To obtain communication and interaction between recommendation task and social network embedding task (or recommendation task and knowledge graph embedding task), we design a delicate knowledge assistance module, as shown in Figure 2 (the pink blocks). The design of the knowledge assistance module is motivated by feature sharing in multi-task learning [24, 70]. Specifically, the knowledge assistance module takes two user embeddings $\mathbf {u}_{i}^{r}$ and $\mathbf {u}_{i}^{s}$ of the user u_i as inputs (or takes the two entity embeddings $\mathbf {e}_{o}^{r}$ and $\mathbf {e}_{o}^{k}$ of an item v_o as inputs), enables them to capture useful knowledge from each other, and update themselves. Note that we set the knowledge assistance modules in the low-level layers in both recommendation task and side information task, because sharing of high-level feature layers may result in negative transfer problems in multi-task learning according to recent research [36, 64, 70]. We devise two kinds of knowledge assistance modules: attention-based (left) and gate-based (right), which are shown in Figure 3. Without loss of generality, we denote x₁, x₂ as two inputs and y₁, y₂ as two outputs of a knowledge assistance module:

$$ \begin{array}{@{}rcl@{}} y_{1} &= \mathcal{K}(x_{1}, x_{2})\left \langle x_{1} \right \rangle, \end{array} $$

(1)

$$ \begin{array}{@{}rcl@{}} y_{2} &= \mathcal{K}(x_{1}, x_{2})\left \langle x_{2} \right \rangle, \end{array} $$

(2)

where $\mathcal {K}$ is the knowledge assistance module and we use a suffix $\left \langle x_{1}\right \rangle $ or $\left \langle x_{2}\right \rangle $ to obtain one of its outputs. We will elaborate on these two kinds of knowledge assistance modules in the following.
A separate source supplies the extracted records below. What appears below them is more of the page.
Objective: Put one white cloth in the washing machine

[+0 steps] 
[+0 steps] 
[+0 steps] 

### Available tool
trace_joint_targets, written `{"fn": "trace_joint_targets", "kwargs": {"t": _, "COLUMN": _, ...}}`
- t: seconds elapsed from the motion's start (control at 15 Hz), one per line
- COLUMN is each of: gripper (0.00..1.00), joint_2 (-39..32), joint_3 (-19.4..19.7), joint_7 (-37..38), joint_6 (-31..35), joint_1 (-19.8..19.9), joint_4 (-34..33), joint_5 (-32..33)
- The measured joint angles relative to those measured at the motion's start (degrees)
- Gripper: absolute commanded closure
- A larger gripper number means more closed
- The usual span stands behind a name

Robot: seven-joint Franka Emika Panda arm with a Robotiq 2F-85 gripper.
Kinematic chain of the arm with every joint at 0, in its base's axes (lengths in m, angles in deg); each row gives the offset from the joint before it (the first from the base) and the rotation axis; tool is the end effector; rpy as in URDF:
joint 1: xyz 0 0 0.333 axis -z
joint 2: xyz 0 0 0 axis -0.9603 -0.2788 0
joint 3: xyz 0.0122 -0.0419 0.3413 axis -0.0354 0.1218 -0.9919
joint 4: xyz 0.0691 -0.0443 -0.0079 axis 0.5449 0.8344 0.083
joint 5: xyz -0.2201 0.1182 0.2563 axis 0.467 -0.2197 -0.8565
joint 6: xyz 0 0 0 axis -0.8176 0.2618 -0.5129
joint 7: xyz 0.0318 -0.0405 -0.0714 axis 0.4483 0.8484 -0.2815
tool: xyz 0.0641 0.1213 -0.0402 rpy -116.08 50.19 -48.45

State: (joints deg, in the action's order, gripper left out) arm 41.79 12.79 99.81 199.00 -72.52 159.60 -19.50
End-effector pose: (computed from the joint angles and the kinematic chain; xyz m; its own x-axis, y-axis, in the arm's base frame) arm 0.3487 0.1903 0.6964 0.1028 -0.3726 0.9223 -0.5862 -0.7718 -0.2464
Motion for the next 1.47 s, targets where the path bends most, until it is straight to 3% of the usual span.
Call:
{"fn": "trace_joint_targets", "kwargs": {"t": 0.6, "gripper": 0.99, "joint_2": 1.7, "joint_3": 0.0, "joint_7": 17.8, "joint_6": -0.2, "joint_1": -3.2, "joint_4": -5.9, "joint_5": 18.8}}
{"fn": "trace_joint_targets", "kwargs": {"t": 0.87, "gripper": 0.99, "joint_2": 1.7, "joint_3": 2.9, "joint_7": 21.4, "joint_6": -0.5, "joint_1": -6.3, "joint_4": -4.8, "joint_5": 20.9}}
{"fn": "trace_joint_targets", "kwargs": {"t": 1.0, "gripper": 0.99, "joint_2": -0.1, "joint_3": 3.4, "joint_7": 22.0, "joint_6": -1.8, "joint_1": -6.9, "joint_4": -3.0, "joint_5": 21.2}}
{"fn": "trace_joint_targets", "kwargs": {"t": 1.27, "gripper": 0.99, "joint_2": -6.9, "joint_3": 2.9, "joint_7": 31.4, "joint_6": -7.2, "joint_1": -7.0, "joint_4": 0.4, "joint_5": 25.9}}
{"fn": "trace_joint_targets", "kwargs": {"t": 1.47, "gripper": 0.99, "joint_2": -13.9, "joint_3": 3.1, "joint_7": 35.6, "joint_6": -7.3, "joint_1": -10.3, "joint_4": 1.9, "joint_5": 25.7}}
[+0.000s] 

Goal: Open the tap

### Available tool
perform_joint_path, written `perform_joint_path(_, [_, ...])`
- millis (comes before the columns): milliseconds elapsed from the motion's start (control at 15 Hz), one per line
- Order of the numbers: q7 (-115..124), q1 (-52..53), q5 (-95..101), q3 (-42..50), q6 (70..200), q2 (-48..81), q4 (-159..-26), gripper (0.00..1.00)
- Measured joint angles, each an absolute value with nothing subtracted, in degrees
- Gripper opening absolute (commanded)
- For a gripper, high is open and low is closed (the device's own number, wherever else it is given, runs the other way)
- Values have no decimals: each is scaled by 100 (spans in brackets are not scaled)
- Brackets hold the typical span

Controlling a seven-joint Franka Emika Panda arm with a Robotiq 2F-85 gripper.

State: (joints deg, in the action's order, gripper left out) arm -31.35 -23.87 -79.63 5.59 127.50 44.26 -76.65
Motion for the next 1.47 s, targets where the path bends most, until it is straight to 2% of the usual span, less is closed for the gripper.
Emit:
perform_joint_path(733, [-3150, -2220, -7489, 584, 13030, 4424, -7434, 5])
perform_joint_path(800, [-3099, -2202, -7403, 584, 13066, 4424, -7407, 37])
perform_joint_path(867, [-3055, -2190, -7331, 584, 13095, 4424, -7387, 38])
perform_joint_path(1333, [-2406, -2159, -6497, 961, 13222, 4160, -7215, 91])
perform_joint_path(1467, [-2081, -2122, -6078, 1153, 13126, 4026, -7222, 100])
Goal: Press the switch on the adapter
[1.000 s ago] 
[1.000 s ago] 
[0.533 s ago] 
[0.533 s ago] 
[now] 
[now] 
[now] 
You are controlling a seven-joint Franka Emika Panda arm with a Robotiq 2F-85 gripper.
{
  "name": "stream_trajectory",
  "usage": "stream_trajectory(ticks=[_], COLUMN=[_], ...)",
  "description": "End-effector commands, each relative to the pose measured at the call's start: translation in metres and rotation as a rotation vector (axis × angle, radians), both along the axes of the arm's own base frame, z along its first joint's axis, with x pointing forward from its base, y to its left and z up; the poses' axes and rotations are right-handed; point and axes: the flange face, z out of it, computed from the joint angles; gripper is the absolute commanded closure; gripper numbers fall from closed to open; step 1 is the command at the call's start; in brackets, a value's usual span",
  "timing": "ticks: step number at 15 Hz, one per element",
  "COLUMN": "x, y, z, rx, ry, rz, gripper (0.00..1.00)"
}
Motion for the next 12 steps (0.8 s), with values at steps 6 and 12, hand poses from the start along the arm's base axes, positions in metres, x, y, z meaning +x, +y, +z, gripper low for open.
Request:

2.2.1 Attention-based knowledge assistance module

Inspired by [54], we first utilize a key matrix $M_{k} \in \mathbb {R}^{d \times d}$ and a value matrix $M_{v} \in \mathbb {R}^{d \times d}$ to map input vectors x₁, x₂, and then match them as follows:

$$ \begin{array}{@{}rcl@{}} x^{m1}_{1} & = & M_{k}x_{1} \odot M_{v}x_{1}, \ \ x^{m2}_{1} = M_{k}x_{1} \odot M_{v}x_{2}, \end{array} $$

(3)

$$ \begin{array}{@{}rcl@{}} x^{m1}_{2} & =& M_{k}x_{2} \odot M_{v}x_{1}, \ \ x^{m2}_{2} = M_{k}x_{2} \odot M_{v}x_{2}, \end{array} $$

(4)

where ⊙ is the element-wise product of vectors.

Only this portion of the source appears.